Bei „Whatever Works“ arbeiteten Sie schon mit Larry David, diesmal besetzten Sie Louis C. K. und Andrew Dice Clay. Drehen Sie oft mit Comedians, weil Sie selbst dieser Welt entstammen?
Mit den Jahren habe ich die Überzeugung gewonnen, dass Komiker fast immer auch gute Schauspieler sind. Ich weiß nicht, warum. Aber Leute, die im Hauptberuf lustig sind, können schauspielern, während sich ernsthafte Mimen meist schwer damit tun, uns zum Lachen zu bringen. Marlon Brando war sicher der größte, der je gelebt hat. Sobald er aber witzig wirken wollte -oje!

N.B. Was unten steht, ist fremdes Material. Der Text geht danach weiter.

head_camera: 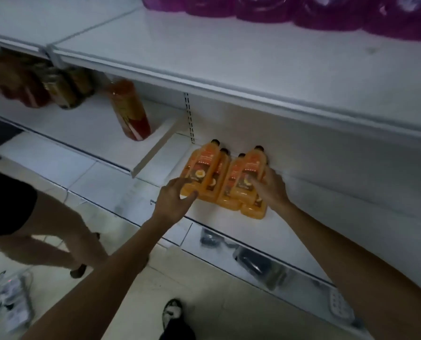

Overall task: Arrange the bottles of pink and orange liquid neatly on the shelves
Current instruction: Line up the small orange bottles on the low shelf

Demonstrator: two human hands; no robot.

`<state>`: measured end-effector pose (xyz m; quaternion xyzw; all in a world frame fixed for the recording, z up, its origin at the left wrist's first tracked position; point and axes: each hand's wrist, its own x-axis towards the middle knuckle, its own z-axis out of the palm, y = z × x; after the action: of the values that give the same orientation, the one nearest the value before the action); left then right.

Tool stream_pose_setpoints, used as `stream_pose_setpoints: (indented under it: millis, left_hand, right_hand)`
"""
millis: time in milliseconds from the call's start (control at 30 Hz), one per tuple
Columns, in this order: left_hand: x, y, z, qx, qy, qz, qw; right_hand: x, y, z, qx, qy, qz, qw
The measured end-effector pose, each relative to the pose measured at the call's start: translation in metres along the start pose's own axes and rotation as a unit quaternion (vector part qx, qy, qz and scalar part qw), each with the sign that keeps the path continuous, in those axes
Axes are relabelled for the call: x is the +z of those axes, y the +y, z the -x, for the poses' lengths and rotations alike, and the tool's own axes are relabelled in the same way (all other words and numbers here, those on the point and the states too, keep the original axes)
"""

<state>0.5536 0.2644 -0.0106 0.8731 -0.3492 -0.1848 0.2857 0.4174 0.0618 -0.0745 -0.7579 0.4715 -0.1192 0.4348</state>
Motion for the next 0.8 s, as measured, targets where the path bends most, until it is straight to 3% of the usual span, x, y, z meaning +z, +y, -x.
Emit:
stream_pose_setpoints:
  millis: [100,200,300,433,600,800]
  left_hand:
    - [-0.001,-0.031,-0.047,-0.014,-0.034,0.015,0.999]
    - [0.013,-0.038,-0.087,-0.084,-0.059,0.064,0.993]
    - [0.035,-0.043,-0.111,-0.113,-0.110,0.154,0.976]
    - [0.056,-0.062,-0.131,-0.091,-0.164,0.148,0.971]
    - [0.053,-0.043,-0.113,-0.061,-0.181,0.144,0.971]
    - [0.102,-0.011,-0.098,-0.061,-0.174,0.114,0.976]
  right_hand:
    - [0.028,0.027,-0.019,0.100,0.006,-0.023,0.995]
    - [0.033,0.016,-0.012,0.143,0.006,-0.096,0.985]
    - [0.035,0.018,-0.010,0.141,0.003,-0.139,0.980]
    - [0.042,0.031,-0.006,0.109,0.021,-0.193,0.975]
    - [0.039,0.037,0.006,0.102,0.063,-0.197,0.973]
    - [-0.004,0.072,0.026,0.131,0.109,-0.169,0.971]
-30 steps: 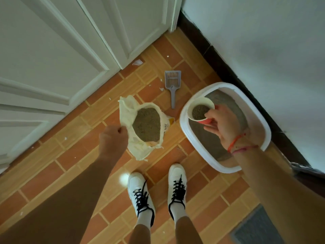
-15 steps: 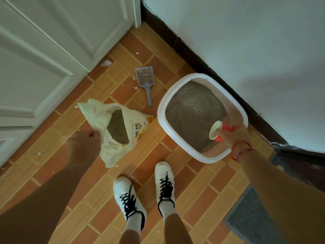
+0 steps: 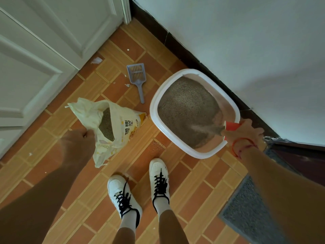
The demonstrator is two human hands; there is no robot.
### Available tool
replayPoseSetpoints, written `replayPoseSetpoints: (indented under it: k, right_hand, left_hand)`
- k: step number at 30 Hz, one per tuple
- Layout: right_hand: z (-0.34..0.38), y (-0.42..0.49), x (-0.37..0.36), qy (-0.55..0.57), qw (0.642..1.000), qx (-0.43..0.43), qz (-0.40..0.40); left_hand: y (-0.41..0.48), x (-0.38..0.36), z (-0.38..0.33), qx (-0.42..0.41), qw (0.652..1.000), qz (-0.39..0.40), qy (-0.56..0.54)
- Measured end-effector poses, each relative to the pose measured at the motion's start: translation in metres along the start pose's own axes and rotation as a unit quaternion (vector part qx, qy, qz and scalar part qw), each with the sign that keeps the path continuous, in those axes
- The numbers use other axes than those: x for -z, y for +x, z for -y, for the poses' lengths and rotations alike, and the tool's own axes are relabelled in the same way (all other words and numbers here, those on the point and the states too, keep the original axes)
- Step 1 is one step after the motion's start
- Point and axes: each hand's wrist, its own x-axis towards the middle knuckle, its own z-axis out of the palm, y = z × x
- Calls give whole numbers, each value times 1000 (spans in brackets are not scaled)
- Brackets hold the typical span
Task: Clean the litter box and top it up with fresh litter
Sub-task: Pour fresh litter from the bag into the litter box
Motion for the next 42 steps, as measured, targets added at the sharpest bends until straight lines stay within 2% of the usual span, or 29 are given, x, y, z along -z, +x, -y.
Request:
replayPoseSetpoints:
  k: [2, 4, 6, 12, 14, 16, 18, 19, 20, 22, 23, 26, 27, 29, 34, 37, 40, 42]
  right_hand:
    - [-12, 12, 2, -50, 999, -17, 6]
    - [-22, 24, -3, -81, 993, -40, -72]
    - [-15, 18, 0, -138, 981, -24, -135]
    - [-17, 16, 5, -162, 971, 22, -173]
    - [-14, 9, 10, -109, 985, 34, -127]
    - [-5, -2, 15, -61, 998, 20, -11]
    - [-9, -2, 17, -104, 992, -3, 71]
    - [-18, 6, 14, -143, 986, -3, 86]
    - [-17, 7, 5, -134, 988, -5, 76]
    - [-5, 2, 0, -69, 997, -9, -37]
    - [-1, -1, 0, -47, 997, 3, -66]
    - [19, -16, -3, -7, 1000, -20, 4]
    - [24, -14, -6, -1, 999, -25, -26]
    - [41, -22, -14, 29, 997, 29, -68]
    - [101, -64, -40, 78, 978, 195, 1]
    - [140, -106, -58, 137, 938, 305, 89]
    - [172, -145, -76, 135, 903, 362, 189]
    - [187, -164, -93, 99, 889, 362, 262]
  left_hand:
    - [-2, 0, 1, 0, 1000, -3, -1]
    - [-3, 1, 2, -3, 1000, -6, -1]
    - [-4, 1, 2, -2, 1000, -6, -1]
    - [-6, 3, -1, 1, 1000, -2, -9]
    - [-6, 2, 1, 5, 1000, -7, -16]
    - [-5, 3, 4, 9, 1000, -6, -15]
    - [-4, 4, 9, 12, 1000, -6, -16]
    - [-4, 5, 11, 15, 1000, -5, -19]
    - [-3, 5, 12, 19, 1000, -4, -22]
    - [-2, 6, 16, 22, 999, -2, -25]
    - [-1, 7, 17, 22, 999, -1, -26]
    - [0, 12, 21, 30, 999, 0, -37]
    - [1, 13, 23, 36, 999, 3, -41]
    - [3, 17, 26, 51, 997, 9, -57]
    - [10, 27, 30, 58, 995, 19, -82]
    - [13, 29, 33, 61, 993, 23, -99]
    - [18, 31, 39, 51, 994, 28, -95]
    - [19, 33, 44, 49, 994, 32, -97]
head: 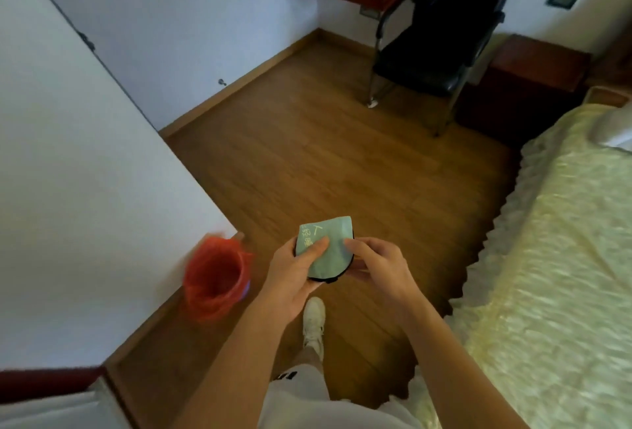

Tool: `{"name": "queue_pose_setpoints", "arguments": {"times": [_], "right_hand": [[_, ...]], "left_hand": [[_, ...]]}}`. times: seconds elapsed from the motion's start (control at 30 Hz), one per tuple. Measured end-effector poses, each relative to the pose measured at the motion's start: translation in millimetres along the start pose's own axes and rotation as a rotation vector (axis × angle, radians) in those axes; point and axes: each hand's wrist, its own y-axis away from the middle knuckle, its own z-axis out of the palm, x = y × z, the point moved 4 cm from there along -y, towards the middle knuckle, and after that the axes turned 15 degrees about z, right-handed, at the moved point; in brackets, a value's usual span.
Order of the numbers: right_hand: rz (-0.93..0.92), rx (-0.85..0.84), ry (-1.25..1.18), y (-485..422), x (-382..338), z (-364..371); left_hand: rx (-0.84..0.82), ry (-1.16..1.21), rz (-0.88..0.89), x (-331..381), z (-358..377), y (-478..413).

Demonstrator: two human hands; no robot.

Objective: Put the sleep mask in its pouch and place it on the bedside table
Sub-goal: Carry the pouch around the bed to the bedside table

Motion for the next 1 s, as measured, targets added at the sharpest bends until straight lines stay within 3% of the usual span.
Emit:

Keine gute Idee.
Für John Turturros „Fading Gigolo“, der gerade beim Filmfestival Toronto Premiere feierte, waren Sie seit Langem wieder rein als Schauspieler aktiv. Warum sind diese Ausflüge so selten?
Ich würde gern öfter für Kollegen arbeiten, doch in meinem Alter sind gute Parts schwer zu finden. Mit 77 können Sie schwerlich als leading man antreten, der das Mädchen bekommt. Selbst wenn ich eigene Skripts schreibe, ist inzwischen kaum noch was für mich dabei zum Spielen. Auch sonst fragt mich nie jemand. Ein Anruf wie von Turturro kommt vielleicht alle fünf Jahre mal. Ich mag ihn, er wollte in New York drehen und mir gefiel die Idee, einen Zuhälter zu spielen.
Ist es lehrreich für Sie, zu sehen, wie andere Regisseure am Set arbeiten?
Ja, und ich kann Ihnen gar nicht sagen, was für eine Freude es ist. Denn am Ende des Tages kann ich nach Hause gehen und in Ruhe schlafen – während all die Ängste und Leiden des Filmemachens für Turturro übrig blieben.